Ludwigsburg, Germany - A team of French researchers has
uncovered more than 2,500 sites in Ukraine where executions were
carried out under the German World War II occupation, according to a
report released Thursday.
The team has researched 700 sites where executions by shooting
took place, with the number of victims ranging from five to 100,000.
The total killed - many of them Jews - remains unknown. According
to estimates, around 1.5 million Jews were murdered in Ukraine during
the German occupation.
Seven years ago, a research team under the French priest Patrick
Debois, whose grandfather died as a prisoner-of-war in Ukraine, began
probing the death sites.
They work by interviewing eyewitnesses, as well as by evaluating
archaeological and forensic evidence. The work is 60-per-cent funded
by the French Shoah Foundation.
At the beginning of the month, the Simon Wiesenthal Centre
criticized Germany for not doing enough to apprehend war criminals.
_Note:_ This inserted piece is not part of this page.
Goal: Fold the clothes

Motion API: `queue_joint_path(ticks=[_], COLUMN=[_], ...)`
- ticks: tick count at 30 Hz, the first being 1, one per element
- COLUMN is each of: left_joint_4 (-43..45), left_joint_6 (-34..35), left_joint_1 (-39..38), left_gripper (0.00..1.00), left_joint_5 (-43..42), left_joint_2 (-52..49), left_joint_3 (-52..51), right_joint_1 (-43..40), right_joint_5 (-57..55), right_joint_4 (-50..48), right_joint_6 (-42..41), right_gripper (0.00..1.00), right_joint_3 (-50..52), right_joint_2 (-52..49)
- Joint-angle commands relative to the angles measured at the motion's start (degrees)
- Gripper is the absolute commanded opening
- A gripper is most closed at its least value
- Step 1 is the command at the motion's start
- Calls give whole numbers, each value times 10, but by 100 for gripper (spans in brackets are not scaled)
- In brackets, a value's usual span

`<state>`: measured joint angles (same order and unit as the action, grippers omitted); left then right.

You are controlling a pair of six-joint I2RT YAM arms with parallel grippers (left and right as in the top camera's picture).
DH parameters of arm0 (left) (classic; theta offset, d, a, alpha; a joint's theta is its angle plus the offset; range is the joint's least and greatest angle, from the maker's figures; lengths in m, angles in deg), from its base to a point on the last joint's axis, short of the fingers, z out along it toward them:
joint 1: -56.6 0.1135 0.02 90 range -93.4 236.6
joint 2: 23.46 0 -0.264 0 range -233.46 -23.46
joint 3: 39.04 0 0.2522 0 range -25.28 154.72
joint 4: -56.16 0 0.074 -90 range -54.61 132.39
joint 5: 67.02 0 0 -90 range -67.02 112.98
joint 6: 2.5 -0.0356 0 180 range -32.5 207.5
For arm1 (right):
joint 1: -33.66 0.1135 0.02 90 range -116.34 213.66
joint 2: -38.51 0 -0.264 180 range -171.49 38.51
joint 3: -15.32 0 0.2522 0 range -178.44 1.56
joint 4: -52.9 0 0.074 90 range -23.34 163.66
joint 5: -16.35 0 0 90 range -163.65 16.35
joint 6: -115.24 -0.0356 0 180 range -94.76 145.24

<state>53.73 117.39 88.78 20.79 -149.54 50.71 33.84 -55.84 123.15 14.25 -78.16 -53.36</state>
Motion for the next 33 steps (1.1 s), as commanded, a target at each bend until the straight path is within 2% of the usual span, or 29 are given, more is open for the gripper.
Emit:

Kurt Schrimm, who heads the special prosecutions office in
Ludwigsburg in south-western Germany, said the slowing pace was
related to the scarcity of legally acceptable evidence 62 years after
the end of World War II.
'That evidence exists only in cases that are few and far between,'
he told Deutsche Presse-Agentur dpa in an interview. Often important
documents were missing or witnesses had died of old age.
'We are doing as much as we can,' said Schrimm, adding that it was
unfair to compare his work to that of the US Office of Special
Investigations which unmasks European immigrants suspected of crimes
during World War II.
The Wiesenthal centre, founded in 1977 and named after the late
'Nazi hunter' Simon Wiesenthal, is based in Los Angeles.